No. (%) of patients in the following location:
Medical intensive care unit	8 (44)
Neurosurgical intensive care unit	5 (28)
Surgical intensive care unit	4 (22)
Cardiac surgery intensive care unit	1 (6)
Mean (SD) value for:
Wt (kg)	77.5 (21.6)
Serum creatinine concn (mg/dl)	1.29 (1.15)
CLCRb (ml/min)	78.2 (40.7)
APACHE II score	24.2 (5.2)
SOFA score	9.4 (4.1)
No. (%) of patients with infection at the following site:
Respiratory	9 (50)
Blood	5 (28)
Urine	2 (11)
Intra-abdominal	1 (5.5)
Wound	1 (5.5)
No. (%) of patients infected with the following organism:
Pseudomonas aeruginosa	7 (39)
Klebsiella pneumoniae	3 (17)
E. coli	2 (11)
Enterobacter spp.	2 (11)
Serratia spp.	1 (5.5)
Klebsiella oxytoca	1 (5.5)
Shewanella putrefaciens	1 (5.5)
Proteus spp.	1 (5.5)
No. (%) of patients receiving the following piperacillin-tazobactam dose at the indicated interval:
4.5 g i.v. over 30 min q6h	6 (33)
4.5 g i.v. over 30 min q8h	1 (6)
3.375 g i.v. over 30 min q6h	8 (44)
2.25 g i.v. over 30 min q6h	3 (17)

^aAPACHE II, Acute Physiology and Chronic Health Evaluation II; SOFA, Sequential Organ Failure Assessment; i.v., intravenous; q6h, every 6 h; q8h, every 8 h.

^bCL_CR was calculated according to the Cockcroft-Gault equation.

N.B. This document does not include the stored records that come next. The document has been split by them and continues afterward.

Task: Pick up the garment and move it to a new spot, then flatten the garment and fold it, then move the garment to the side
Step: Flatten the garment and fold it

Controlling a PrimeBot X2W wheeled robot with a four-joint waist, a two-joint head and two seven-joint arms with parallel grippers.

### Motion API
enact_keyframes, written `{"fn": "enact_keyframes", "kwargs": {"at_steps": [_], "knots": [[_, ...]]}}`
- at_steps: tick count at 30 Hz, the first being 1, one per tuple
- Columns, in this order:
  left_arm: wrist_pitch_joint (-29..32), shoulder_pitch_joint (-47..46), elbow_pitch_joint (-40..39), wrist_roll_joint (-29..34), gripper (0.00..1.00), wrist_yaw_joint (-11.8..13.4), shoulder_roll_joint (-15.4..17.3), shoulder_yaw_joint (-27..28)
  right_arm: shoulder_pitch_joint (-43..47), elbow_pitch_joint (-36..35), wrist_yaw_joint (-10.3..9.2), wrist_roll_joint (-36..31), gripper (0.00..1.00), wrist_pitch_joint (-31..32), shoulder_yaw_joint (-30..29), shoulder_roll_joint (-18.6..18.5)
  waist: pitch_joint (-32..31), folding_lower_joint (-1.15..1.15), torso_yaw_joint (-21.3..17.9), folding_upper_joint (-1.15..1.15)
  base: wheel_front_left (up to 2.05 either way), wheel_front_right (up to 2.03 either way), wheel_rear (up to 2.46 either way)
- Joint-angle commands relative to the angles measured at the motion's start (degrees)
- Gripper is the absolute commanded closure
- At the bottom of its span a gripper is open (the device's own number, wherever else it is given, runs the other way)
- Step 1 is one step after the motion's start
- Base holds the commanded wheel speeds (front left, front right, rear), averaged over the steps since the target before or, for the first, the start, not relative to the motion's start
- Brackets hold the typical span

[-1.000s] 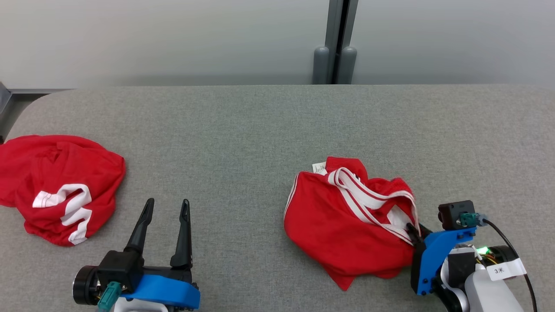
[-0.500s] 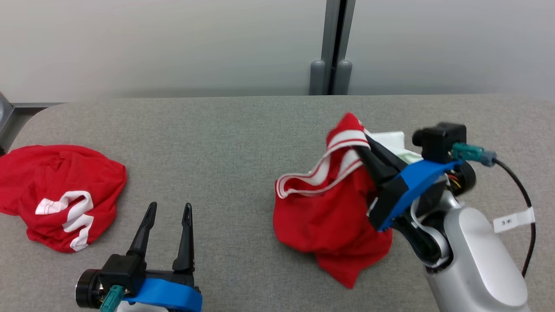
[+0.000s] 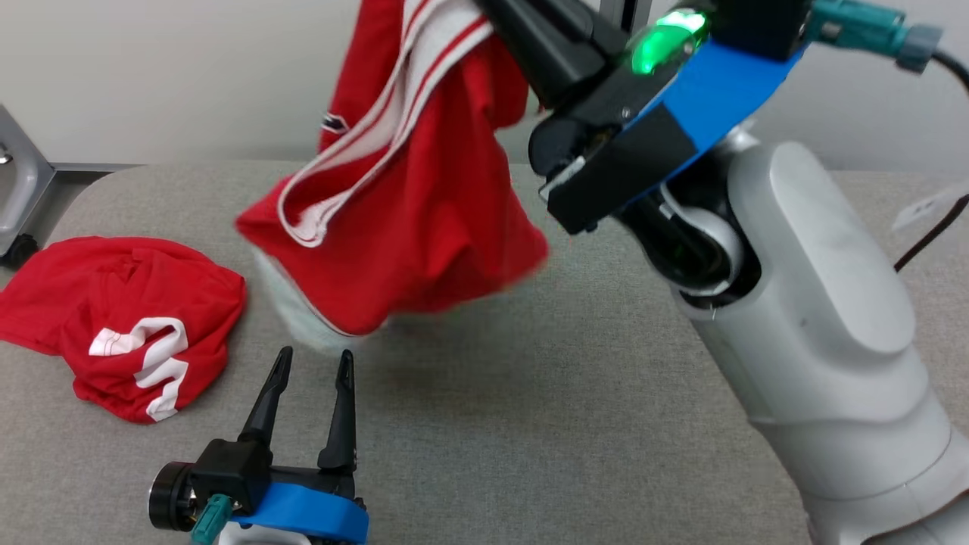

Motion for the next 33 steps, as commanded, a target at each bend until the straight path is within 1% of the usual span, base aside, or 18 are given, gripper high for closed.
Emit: {"fn": "enact_keyframes", "kwargs": {"at_steps": [1, 3, 6, 11, 14, 19, 25, 26, 27, 28, 30, 32, 33], "knots": [[-0.27, -0.44, -0.06, 0.25, 0.00, -0.05, 0.00, 0.17, -1.11, 0.65, 0.03, 0.40, 1.00, -0.41, -0.14, -0.04, 0.09, 0.00, 0.17, 0.00, 0.00, 0.00, 0.00], [-0.27, -0.41, -0.17, 0.38, 0.00, -0.20, -0.15, 0.15, -3.02, 2.29, 0.02, 0.71, 1.00, -1.16, -1.08, -0.04, 0.21, 0.00, 0.52, 0.00, 0.00, 0.00, 0.00], [-0.27, -0.43, -0.54, 0.52, 0.00, -0.20, -0.34, 0.39, -2.58, 5.33, 0.03, -2.13, 1.00, -1.20, -3.93, -0.14, 0.69, 0.00, 0.71, 0.00, 0.00, 0.00, 0.00], [-0.27, -1.36, -0.98, 0.65, 0.00, -0.55, -0.60, 0.38, 2.48, 11.91, 0.03, -7.63, 1.00, -1.60, -10.37, -3.86, 2.43, 0.00, 1.13, 0.00, 0.00, 0.00, 0.00], [-0.26, -2.25, -1.16, 0.75, 0.00, -0.72, -0.72, 0.11, 5.09, 17.22, 0.03, -10.22, 1.00, -2.40, -14.54, -5.88, 4.06, 0.00, 1.69, 0.00, 0.00, 0.00, 0.00], [-0.27, -4.36, -1.09, 1.07, 0.00, -1.26, -0.96, -0.59, 6.80, 26.25, 0.03, -15.86, 1.00, -6.22, -19.15, -9.34, 6.99, 0.00, 3.48, 0.00, 0.00, 0.00, 0.00], [-0.27, -6.23, -0.92, 1.28, 0.00, -1.69, -1.24, -1.08, 5.02, 35.33, 0.03, -19.91, 1.00, -11.53, -22.80, -11.72, 9.48, 0.00, 5.85, 0.00, 0.00, 0.00, 0.00], [-0.27, -6.36, -0.98, 1.33, 0.00, -1.73, -1.28, -1.01, 4.55, 36.43, 0.03, -20.40, 0.92, -12.62, -23.37, -11.98, 9.72, 0.00, 6.02, 0.00, 0.00, 0.00, 0.00], [-0.27, -6.32, -1.06, 1.41, 0.00, -1.72, -1.32, -0.96, 4.38, 38.07, 0.03, -20.63, 0.00, -13.03, -24.05, -12.01, 9.80, 0.00, 6.11, 0.00, 0.00, 0.00, 0.00], [-0.27, -6.21, -1.07, 1.48, 0.00, -1.73, -1.34, -0.85, 4.25, 39.40, 0.03, -20.66, 0.00, -13.41, -24.53, -11.82, 9.81, 0.00, 6.13, 0.00, 0.00, 0.00, 0.00], [-0.27, -5.95, -0.96, 1.61, 0.00, -1.49, -1.32, -0.39, 3.63, 42.00, 0.03, -18.45, 0.00, -12.17, -25.09, -10.24, 9.49, 0.00, 5.75, 0.00, 0.00, 0.00, 0.00], [-0.27, -5.39, -0.79, 1.86, 0.00, -1.40, -1.31, 0.01, 3.61, 42.61, 0.04, -16.13, 0.00, -10.18, -22.96, -9.26, 8.80, 0.00, 5.17, 0.00, 0.00, 0.00, 0.00], [-0.27, -5.18, -0.76, 1.96, 0.00, -1.38, -1.29, 0.20, 4.20, 42.65, 0.03, -15.40, 0.00, -9.27, -21.56, -9.60, 8.27, 0.00, 4.79, 0.00, 0.00, 0.00, 0.00]]}}
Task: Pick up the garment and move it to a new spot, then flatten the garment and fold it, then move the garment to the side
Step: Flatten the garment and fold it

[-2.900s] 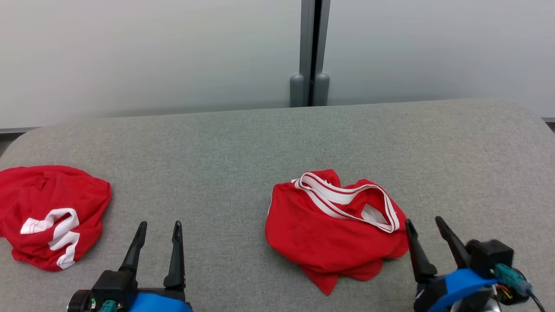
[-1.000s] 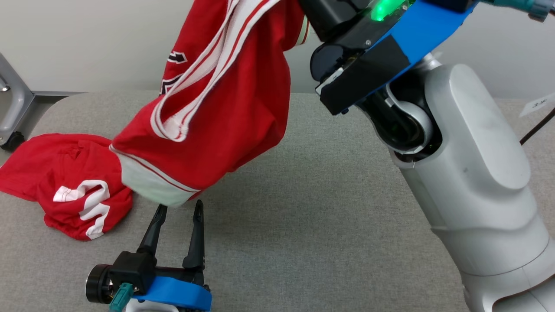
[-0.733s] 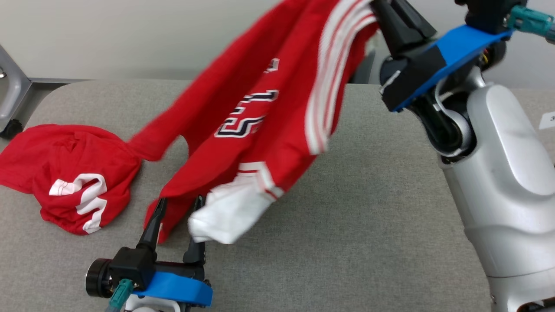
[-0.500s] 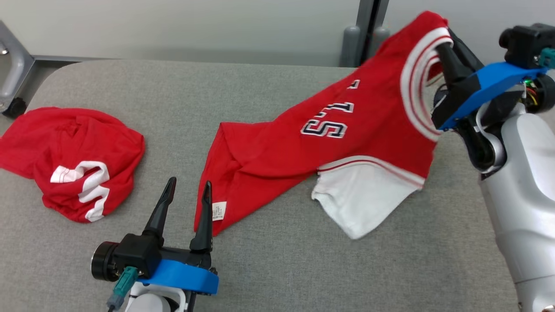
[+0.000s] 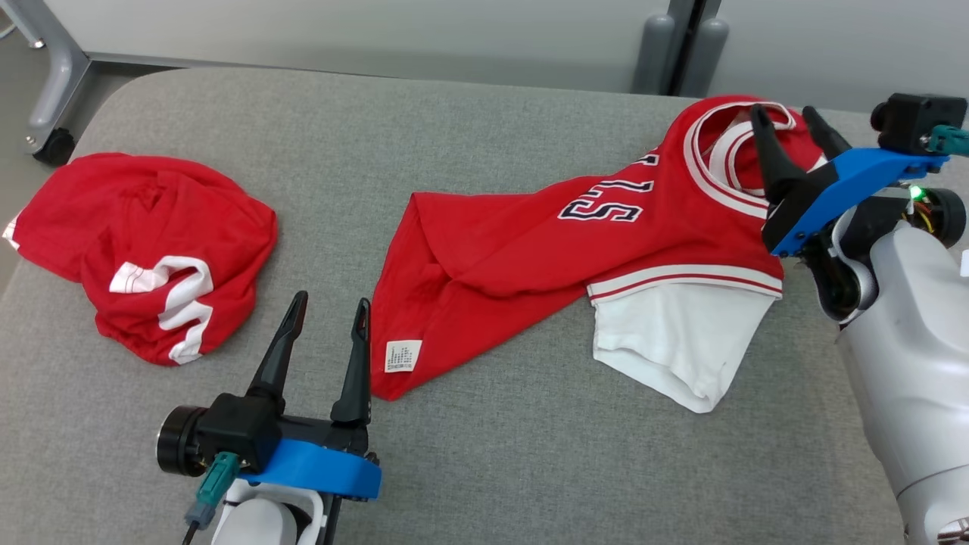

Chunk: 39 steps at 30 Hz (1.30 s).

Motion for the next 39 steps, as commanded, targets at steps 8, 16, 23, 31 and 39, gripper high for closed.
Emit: {"fn": "enact_keyframes", "kwargs": {"at_steps": [8, 16, 23, 31, 39], "knots": [[-0.27, 2.91, 0.11, 0.31, 0.00, 0.82, 0.31, 1.92, 8.97, -9.08, 0.01, 7.37, 0.00, 5.54, 14.27, -4.03, -4.95, -0.01, -4.72, 0.00, 0.00, 0.00, 0.00], [-0.27, 4.92, -0.38, 0.16, 0.00, 1.01, 0.60, 3.01, 23.90, -23.39, 0.01, 6.98, 0.00, 5.51, 21.34, -8.96, -6.86, -0.01, -6.32, 0.00, 0.00, 0.00, 0.00], [-0.27, 4.94, -0.63, 0.39, 0.00, 0.74, 0.62, 2.95, 32.40, -25.20, 0.01, 1.89, 0.00, 7.76, 10.78, -2.60, -6.58, -0.01, -5.85, 0.00, 0.00, 0.00, 0.00], [-0.27, 4.35, -0.59, 0.54, 0.00, 0.31, 0.63, 2.12, 31.01, -21.11, 0.01, -8.48, 0.00, 13.34, -1.15, 5.28, -5.55, -0.01, -3.84, 0.00, 0.00, 0.00, 0.00], [-0.27, 3.02, -0.36, 0.59, 0.00, -0.19, 0.52, 1.26, 26.59, -14.63, 0.01, -15.10, 0.00, 17.01, -10.50, 8.83, -3.88, -0.01, -1.80, 0.00, 0.00, 0.00, 0.00]]}}
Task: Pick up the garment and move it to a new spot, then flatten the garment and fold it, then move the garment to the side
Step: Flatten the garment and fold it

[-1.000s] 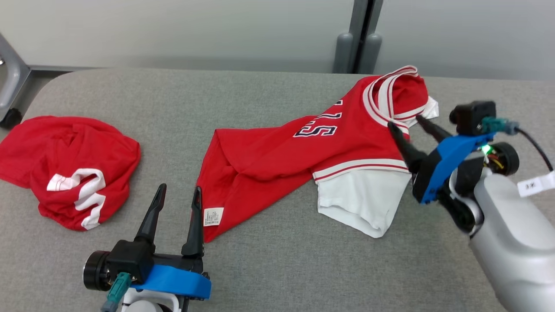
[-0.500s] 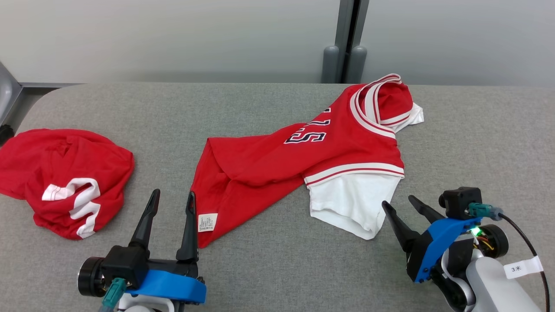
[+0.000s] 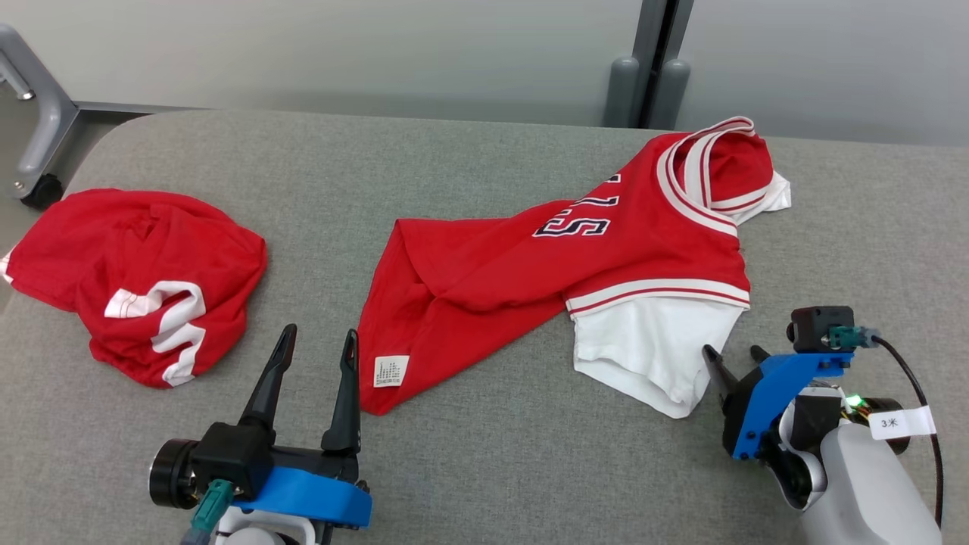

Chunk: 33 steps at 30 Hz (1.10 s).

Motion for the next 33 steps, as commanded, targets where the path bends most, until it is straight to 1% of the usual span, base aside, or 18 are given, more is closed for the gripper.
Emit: {"fn": "enact_keyframes", "kwargs": {"at_steps": [1, 3, 8, 9, 10, 11, 13, 16, 20, 22, 26, 30, 33], "knots": [[-0.27, -0.99, 0.00, 0.19, 0.00, -0.18, 0.12, -0.10, -1.21, 1.39, 0.03, -0.82, 0.00, 0.30, -1.22, 0.21, 0.44, 0.00, 0.48, 0.00, 0.00, 0.00, 0.00], [-0.27, -1.08, 0.14, 0.17, 0.00, -0.29, 0.08, -0.28, -2.21, 3.45, 0.03, -0.33, 0.00, 0.47, -1.22, 0.36, 0.69, 0.00, 0.82, 0.00, 0.00, 0.00, 0.00], [-0.27, -1.52, 0.40, 0.12, 0.00, -0.37, 0.06, -0.30, -3.43, 7.08, 0.04, 2.90, 0.00, -0.27, 2.21, 0.45, 1.00, 0.00, 1.06, 0.00, 0.00, 0.00, 0.00], [-0.27, -1.56, 0.45, 0.16, 0.00, -0.37, 0.05, -0.25, -3.75, 7.86, 0.04, 3.46, 0.16, -0.60, 3.18, 0.47, 1.03, 0.00, 1.02, 0.00, 0.00, 0.00, 0.00], [-0.27, -1.58, 0.52, 0.18, 0.00, -0.37, 0.05, -0.19, -3.91, 8.25, 0.06, 3.68, 0.51, -1.10, 4.26, 0.49, 1.03, 0.00, 0.95, 0.00, 0.00, 0.00, 0.00], [-0.27, -1.54, 0.55, 0.20, 0.00, -0.37, 0.05, -0.11, -4.06, 8.64, 0.08, 3.84, 1.00, -1.71, 4.92, 0.50, 0.97, 0.00, 0.86, 0.00, 0.00, 0.00, 0.00], [-0.27, -1.38, 0.61, 0.15, 0.00, -0.29, 0.06, 0.10, -4.34, 9.06, 0.08, 3.44, 1.00, -2.66, 5.55, 0.43, 0.83, 0.00, 0.47, 0.00, 0.00, 0.00, 0.00], [-0.27, -1.06, 0.51, 0.07, 0.00, -0.02, 0.12, 0.49, -3.95, 7.80, 0.03, 2.43, 1.00, -4.44, 4.92, 0.31, 0.36, 0.00, -0.33, 0.00, 0.00, 0.00, 0.00], [-0.27, -0.17, 0.19, -0.14, 0.00, 0.23, 0.23, 1.11, -1.21, 3.43, 0.03, 1.11, 1.00, -4.67, 2.62, 0.19, -0.59, 0.00, -1.96, 0.00, 0.00, 0.00, 0.00], [-0.27, 0.20, 0.08, -0.29, 0.00, 0.35, 0.25, 1.35, 0.97, -0.12, 0.03, 0.26, 1.00, -3.56, 0.93, -0.26, -1.11, 0.00, -2.92, 0.00, 0.00, 0.00, 0.00], [-0.27, 0.75, -0.26, -0.42, 0.00, 0.64, 0.34, 1.68, 6.44, -9.37, 0.03, -0.53, 1.00, 0.03, -3.28, -1.46, -1.69, 0.00, -4.85, 0.00, 0.00, 0.00, 0.00], [-0.27, 1.23, -0.61, -0.46, 0.00, 0.81, 0.62, 2.41, 11.16, -18.66, 0.02, -0.61, 1.00, 4.25, -7.35, -1.31, -1.72, 0.00, -6.88, 0.00, 0.00, 0.00, 0.00], [-0.27, 1.15, -0.69, -0.41, 0.00, 0.77, 0.71, 2.59, 13.37, -22.73, 0.02, -0.90, 1.00, 6.01, -9.47, -0.83, -1.59, 0.00, -7.97, 0.00, 0.00, 0.00, 0.00]]}}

Population pharmacokinetic analysis.

A total of 29 total tazobactam plasma concentrations from 18 different critically ill patients were used to develop the pharmacokinetic model. The PK of tazobactam were adequately described by a one-compartment model with first-order elimination. Due to the sparse nature of the data, the volume of distribution (V) was fixed to 20 liters (not estimated), based on previous pharmacokinetic studies (7–13). Creatinine clearance was found to be a statistically significant covariate (decreasing the objective function value [OFV] by 21 points) on clearance and decreased the between-subject variability on clearance by 15%. The inclusion of CL_CR as a covariate on clearance is also clinically justified, as 68% of an administered dose is reported to be excreted as unchanged drug in the urine (5). Patients with normal renal function (CL_CR, 120 ml/min) exhibited total drug clearance of 5.27 liters/h, whereas for patients with moderate renal function (CL_CR, 60 ml/min), total drug clearance was 4.19 liters/h. Although total body weight was not found to be a statistically significant covariate (no change in OFV or a significant decrease in between-subject variability), the large range in total body weight found in this study (45 to 100 kg) justified the use of allometric scaling of V (14). Final parameter estimates along with nonparametric bootstrap-derived confidence intervals are provided in Table 2. Median parameter estimates from 500 bootstrap replications were similar to the population mean estimates from the final model. Goodness-of-fit plots demonstrated an adequate fit of the final model with minimal bias (Fig. 1). The individual predicted and observed tazobactam concentration-versus-time plots obtained using each patient’s complete dosing history are provided in Fig. 2.

TABLE 2.

Final population PK model parameter estimates^c

Population parameter	Mean estimate	% RSE	% BSV	Shrinkage	Bootstrap median (n = 500)	Bootstrap 95% CI
CL (liters/h)a	5.27	31.6	68	0.101	4.33	2.22–9.06
V (liters)b	20.0
CLCR effect on CL	0.336	74.1			0.179	0.051–0.712
RUV proportional error (%)	44.1	30.2		0.299	45.6	16.6–71.5

^aCL = 5.27 · (CL_CR/120)^0.33.

^bV = 20 · (TBW/70)^1.0, where TBW is total body weight.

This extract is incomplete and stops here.